**ACTIVITY:**
Restate the whole listing word for word, missing no line.

**STORED DATA:**
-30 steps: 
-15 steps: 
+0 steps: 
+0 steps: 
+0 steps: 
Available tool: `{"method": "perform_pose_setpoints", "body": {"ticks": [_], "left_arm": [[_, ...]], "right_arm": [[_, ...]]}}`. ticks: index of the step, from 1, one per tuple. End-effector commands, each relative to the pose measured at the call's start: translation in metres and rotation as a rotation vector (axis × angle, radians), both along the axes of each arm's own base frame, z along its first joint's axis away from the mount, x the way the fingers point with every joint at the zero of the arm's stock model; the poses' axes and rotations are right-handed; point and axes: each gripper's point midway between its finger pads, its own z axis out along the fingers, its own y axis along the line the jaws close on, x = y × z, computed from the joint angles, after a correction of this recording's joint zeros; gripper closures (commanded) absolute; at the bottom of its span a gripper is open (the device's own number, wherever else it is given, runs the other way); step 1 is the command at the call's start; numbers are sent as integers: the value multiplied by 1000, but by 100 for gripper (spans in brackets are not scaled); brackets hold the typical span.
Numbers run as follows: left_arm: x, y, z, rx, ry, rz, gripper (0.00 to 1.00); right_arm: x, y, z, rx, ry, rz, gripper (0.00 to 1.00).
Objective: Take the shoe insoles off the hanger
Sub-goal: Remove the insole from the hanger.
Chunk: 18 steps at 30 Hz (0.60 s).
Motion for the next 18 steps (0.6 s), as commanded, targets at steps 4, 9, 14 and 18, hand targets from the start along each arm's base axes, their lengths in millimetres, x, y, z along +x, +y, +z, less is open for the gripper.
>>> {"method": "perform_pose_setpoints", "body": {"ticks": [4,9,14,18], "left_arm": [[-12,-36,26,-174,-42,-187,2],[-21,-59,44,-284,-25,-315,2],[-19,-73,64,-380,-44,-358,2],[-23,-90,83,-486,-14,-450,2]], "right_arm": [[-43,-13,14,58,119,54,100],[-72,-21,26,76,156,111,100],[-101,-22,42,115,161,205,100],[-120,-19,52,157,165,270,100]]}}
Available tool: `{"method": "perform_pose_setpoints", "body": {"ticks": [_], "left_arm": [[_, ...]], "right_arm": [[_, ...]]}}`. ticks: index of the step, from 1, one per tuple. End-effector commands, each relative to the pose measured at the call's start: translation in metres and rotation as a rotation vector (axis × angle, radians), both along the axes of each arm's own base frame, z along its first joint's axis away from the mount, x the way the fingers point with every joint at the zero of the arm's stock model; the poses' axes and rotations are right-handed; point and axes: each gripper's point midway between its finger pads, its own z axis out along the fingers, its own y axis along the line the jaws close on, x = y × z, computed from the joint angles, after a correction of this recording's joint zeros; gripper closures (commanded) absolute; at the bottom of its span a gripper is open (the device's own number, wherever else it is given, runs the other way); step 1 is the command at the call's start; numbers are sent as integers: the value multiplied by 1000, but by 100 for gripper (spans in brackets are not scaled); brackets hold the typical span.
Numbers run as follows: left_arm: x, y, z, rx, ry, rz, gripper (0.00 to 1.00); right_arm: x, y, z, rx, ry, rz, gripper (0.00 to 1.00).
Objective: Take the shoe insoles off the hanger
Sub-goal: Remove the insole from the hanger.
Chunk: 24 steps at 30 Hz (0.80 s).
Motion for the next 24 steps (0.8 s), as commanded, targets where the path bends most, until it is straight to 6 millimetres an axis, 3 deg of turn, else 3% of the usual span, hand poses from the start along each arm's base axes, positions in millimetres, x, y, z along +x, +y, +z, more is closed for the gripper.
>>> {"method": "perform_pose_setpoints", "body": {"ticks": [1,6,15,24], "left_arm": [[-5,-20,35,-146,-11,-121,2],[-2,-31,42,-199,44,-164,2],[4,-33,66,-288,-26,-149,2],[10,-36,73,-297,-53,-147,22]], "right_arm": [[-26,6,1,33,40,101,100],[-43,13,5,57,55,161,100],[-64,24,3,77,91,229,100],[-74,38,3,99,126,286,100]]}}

**ANSWER BOX:**
-30 steps: 
-15 steps: 
+0 steps: 
+0 steps: 
+0 steps: 
Available tool: `{"method": "perform_pose_setpoints", "body": {"ticks": [_], "left_arm": [[_, ...]], "right_arm": [[_, ...]]}}`. ticks: index of the step, from 1, one per tuple. End-effector commands, each relative to the pose measured at the call's start: translation in metres and rotation as a rotation vector (axis × angle, radians), both along the axes of each arm's own base frame, z along its first joint's axis away from the mount, x the way the fingers point with every joint at the zero of the arm's stock model; the poses' axes and rotations are right-handed; point and axes: each gripper's point midway between its finger pads, its own z axis out along the fingers, its own y axis along the line the jaws close on, x = y × z, computed from the joint angles, after a correction of this recording's joint zeros; gripper closures (commanded) absolute; at the bottom of its span a gripper is open (the device's own number, wherever else it is given, runs the other way); step 1 is the command at the call's start; numbers are sent as integers: the value multiplied by 1000, but by 100 for gripper (spans in brackets are not scaled); brackets hold the typical span.
Numbers run as follows: left_arm: x, y, z, rx, ry, rz, gripper (0.00 to 1.00); right_arm: x, y, z, rx, ry, rz, gripper (0.00 to 1.00).
Objective: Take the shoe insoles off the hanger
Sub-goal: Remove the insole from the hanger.
Chunk: 18 steps at 30 Hz (0.60 s).
Motion for the next 18 steps (0.6 s), as commanded, targets at steps 4, 9, 14 and 18, hand targets from the start along each arm's base axes, their lengths in millimetres, x, y, z along +x, +y, +z, less is open for the gripper.
>>> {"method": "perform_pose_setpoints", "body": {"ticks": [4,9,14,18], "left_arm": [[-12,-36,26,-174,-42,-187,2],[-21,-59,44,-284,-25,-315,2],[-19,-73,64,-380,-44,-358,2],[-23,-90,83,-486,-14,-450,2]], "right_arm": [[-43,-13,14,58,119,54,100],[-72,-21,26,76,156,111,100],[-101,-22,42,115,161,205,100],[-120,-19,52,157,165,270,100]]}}
Available tool: `{"method": "perform_pose_setpoints", "body": {"ticks": [_], "left_arm": [[_, ...]], "right_arm": [[_, ...]]}}`. ticks: index of the step, from 1, one per tuple. End-effector commands, each relative to the pose measured at the call's start: translation in metres and rotation as a rotation vector (axis × angle, radians), both along the axes of each arm's own base frame, z along its first joint's axis away from the mount, x the way the fingers point with every joint at the zero of the arm's stock model; the poses' axes and rotations are right-handed; point and axes: each gripper's point midway between its finger pads, its own z axis out along the fingers, its own y axis along the line the jaws close on, x = y × z, computed from the joint angles, after a correction of this recording's joint zeros; gripper closures (commanded) absolute; at the bottom of its span a gripper is open (the device's own number, wherever else it is given, runs the other way); step 1 is the command at the call's start; numbers are sent as integers: the value multiplied by 1000, but by 100 for gripper (spans in brackets are not scaled); brackets hold the typical span.
Numbers run as follows: left_arm: x, y, z, rx, ry, rz, gripper (0.00 to 1.00); right_arm: x, y, z, rx, ry, rz, gripper (0.00 to 1.00).
Objective: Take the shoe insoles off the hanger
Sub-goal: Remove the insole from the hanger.
Chunk: 24 steps at 30 Hz (0.80 s).
Motion for the next 24 steps (0.8 s), as commanded, targets where the path bends most, until it is straight to 6 millimetres an axis, 3 deg of turn, else 3% of the usual span, hand poses from the start along each arm's base axes, positions in millimetres, x, y, z along +x, +y, +z, more is closed for the gripper.
>>> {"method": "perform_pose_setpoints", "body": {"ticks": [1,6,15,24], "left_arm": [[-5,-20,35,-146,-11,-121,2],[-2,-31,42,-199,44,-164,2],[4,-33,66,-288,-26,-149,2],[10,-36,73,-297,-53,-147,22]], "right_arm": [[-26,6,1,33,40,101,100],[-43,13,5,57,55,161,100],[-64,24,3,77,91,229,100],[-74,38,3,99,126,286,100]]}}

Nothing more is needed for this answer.